The pleasure was building inside of her, a spark that flickered and then caught, growing, consuming her with heat. She moaned, swung out her arm, and knocked her computer off the table.
Crash.
She blinked, disoriented, woken by the sound of her laptop clattering to the ground. She was in the study hall, alone. The calm repetition of programming had put her to sleep as she’d been typing. The crash of her computer had been real, everything else a dream. The delicious heat and weight of Lucan Stone was gone, but the echoes of her orgasm remained. She blushed in the quiet of the room. It had been awhile since she’d had a clutch dream; she hoped she hadn’t been so … expressive during the previous ones. What if someone had been walking by?
Agent Stone.
She sighed. It’d been months since she’d thought of him. Last she’d heard, he was on another of President Hayes’ secret projects, much like the Black Chamber. He likely lived and worked in DC. Bel would know, if Salem dared mention his name. She sat up, stretched, and asked her phone the time.
“Five forty-five AM. Would you like to hear the weather?”
Nope. She would be strapped to her computer today and for the foreseeable future, unless another field job came her way. She doubted Agent Curson would request her help if it did. She’d behaved like the greenhorn she was, with a dash of hysteria thrown in for good measure.
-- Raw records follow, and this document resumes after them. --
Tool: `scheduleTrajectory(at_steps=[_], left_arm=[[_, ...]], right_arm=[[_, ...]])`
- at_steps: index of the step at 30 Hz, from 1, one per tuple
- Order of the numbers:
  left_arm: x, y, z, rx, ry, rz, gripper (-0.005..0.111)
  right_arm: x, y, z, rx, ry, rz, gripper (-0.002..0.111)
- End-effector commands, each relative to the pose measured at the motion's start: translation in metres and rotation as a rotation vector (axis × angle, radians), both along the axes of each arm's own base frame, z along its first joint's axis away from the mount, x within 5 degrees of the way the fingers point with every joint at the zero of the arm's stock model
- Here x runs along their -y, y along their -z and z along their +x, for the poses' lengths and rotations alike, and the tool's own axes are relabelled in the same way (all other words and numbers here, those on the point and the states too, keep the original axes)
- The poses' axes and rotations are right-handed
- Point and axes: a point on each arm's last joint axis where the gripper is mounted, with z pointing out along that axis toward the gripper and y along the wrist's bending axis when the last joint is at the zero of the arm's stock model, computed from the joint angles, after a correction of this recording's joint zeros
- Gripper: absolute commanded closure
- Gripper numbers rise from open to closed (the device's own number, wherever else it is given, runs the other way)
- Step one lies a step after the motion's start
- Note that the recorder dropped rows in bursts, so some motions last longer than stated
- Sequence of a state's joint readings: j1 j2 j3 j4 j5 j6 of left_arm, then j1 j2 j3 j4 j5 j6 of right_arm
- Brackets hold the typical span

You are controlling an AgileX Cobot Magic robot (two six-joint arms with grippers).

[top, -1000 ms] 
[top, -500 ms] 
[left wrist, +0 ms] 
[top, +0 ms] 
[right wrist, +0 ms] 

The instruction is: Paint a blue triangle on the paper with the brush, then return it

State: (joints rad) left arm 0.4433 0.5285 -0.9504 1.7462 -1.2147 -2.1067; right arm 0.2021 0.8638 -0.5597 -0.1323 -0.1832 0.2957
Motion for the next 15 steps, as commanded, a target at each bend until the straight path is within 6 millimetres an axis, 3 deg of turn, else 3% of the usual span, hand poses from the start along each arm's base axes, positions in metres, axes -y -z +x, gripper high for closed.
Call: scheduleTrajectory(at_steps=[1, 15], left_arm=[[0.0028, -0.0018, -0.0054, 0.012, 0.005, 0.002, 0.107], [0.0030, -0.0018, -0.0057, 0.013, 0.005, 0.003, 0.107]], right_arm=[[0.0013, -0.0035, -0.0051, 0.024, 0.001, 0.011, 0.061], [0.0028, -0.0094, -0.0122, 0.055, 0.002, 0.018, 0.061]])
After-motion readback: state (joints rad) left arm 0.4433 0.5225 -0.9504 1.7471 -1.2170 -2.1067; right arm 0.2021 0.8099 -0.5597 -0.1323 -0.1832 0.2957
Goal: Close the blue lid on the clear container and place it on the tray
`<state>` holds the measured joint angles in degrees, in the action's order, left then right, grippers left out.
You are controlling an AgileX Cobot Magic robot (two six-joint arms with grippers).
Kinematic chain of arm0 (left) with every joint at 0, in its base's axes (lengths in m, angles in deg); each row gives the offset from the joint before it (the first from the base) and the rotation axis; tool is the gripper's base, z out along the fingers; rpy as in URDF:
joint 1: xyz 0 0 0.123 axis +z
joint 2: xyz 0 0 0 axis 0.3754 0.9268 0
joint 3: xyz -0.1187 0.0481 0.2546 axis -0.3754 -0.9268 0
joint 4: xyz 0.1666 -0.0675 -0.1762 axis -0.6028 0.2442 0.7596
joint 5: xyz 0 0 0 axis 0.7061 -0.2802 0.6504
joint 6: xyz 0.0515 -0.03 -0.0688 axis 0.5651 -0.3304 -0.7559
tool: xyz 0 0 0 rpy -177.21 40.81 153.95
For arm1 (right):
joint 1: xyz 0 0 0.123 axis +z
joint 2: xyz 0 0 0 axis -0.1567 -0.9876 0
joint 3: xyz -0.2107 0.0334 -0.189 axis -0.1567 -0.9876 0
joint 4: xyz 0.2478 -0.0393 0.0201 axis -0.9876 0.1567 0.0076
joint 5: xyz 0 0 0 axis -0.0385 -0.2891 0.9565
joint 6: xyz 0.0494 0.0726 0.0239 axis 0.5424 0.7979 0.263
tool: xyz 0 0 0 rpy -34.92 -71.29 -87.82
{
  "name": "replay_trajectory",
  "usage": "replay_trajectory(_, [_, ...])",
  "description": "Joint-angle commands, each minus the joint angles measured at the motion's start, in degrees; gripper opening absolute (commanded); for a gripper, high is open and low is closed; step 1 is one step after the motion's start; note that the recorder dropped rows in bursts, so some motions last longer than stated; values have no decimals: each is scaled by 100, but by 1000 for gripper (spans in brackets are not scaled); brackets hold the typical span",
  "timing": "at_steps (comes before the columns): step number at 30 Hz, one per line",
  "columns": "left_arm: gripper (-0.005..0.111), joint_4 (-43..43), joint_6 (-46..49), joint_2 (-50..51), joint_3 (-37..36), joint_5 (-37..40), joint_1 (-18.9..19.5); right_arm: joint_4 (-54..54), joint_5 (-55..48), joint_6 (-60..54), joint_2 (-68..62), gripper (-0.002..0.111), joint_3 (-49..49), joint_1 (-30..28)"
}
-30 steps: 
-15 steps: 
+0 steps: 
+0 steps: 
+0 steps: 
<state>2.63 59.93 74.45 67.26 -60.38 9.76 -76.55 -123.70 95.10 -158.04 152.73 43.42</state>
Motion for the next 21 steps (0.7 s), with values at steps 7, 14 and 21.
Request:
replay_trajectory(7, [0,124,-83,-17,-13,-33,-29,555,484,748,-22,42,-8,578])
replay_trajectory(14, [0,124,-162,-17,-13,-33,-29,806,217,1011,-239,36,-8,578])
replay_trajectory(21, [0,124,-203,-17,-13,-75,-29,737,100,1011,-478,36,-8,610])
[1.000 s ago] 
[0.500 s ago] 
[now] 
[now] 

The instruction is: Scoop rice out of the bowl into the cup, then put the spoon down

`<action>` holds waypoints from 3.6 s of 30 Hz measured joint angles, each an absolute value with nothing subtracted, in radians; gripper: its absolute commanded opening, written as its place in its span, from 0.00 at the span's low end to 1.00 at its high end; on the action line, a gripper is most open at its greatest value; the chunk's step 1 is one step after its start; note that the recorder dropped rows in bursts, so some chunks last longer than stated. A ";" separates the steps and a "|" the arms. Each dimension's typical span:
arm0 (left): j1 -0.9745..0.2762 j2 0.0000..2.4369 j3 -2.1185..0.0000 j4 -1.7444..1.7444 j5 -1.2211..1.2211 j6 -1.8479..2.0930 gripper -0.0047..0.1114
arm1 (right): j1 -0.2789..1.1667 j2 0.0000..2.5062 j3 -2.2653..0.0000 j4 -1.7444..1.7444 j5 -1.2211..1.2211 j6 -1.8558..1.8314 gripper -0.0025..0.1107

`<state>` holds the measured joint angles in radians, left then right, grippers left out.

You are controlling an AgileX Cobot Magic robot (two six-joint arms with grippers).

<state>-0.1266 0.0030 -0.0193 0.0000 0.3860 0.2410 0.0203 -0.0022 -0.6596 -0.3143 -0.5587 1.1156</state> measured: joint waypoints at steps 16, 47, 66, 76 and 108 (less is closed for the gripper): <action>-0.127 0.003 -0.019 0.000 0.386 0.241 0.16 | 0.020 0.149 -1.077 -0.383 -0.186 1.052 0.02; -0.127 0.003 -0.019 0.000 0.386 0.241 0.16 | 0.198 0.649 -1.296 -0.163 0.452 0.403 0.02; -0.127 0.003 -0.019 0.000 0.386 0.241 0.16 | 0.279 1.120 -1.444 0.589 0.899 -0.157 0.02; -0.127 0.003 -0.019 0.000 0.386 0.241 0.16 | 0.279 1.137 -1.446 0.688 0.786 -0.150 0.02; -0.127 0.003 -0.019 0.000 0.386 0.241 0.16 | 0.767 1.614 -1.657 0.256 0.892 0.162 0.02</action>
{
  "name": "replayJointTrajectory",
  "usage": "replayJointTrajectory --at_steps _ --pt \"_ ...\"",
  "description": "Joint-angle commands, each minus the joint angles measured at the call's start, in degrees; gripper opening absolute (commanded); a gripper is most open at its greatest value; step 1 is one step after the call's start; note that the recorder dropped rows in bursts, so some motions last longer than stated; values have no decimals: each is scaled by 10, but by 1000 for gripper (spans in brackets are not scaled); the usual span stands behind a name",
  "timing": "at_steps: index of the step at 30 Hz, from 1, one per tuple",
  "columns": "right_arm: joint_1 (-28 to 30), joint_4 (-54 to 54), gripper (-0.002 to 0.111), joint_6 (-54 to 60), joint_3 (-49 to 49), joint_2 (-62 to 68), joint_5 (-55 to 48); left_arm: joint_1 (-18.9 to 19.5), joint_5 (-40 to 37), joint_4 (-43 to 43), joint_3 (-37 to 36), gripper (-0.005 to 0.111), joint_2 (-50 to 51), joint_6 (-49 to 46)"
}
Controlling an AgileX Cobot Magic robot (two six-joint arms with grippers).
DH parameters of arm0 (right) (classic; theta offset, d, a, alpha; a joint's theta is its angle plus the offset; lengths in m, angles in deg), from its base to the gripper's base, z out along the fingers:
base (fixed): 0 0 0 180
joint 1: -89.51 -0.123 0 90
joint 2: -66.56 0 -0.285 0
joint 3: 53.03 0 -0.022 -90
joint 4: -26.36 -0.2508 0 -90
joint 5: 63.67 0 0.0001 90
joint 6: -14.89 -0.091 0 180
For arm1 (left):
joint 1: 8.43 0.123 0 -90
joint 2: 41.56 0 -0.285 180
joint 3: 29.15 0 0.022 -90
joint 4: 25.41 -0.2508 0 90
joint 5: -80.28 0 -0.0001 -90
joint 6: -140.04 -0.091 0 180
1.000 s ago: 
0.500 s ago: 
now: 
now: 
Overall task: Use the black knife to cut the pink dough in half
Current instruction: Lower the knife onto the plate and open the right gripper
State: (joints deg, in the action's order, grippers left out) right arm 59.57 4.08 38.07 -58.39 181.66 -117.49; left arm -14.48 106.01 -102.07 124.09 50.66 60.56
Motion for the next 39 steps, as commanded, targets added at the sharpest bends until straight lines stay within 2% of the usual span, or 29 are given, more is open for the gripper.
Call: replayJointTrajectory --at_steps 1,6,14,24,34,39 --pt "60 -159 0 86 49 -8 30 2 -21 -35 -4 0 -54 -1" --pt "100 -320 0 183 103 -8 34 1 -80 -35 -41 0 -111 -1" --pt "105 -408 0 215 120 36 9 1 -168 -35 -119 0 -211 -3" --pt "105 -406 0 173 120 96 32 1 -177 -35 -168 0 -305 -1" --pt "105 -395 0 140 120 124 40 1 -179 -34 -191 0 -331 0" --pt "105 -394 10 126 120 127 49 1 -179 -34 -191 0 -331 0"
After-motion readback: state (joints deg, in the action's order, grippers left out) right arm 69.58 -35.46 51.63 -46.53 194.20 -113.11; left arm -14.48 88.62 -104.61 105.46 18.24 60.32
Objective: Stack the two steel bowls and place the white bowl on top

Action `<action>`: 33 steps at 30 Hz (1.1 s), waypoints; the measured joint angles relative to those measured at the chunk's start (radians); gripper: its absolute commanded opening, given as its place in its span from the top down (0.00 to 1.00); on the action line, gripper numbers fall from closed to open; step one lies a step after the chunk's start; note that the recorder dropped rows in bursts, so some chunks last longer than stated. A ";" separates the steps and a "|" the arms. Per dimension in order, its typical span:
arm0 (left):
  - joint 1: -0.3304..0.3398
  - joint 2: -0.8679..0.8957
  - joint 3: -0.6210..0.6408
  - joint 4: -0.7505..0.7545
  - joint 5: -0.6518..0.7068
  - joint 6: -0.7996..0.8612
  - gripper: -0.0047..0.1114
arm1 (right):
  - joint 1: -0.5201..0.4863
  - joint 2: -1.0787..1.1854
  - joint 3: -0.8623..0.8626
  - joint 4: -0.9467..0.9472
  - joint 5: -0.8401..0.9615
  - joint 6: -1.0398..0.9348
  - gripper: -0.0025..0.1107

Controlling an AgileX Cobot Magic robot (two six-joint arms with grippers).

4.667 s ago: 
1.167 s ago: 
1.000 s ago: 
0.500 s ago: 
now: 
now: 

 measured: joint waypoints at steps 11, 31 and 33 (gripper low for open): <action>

She rolled her eyes at herself before standing to make her way to her room, grateful that everyone else seemed to be asleep as she walked down the hall. Her X-rated dream was surely playing over her head on a movie screen, visible to anyone she met.
She slipped inside her room with a plan. She didn’t need to be at her work computer until eight, and her dream had made clear she had some juice to work off. She changed into sweats. At Quantico, she’d discovered muscles she didn’t know she had, plus an affinity for weight lifting. She wanted to keep both. The designers of the Campus had knocked out walls and removed kitchens and bathrooms to make dormitory-style bedrooms for the analysts, keeping the original apartment building’s pool, steam room, and weight room surrounded by an elevated track.
She leaned over for her running shoes and knocked the blue-
flowered sachet off the bedside table. It smelled of sage. Mrs. Molony. A familiar hot rush of shame flooded her cheeks. Should she have said something about her Stonehenge hunch after all?
She picked the sachet off the floor and was inhaling deeply of its spice when her phone rang. She glanced over.
Bel’s image winked at her from the brightly lit phone.
Salem’s guts jerked.
It was midnight in Minneapolis. This would not be good news.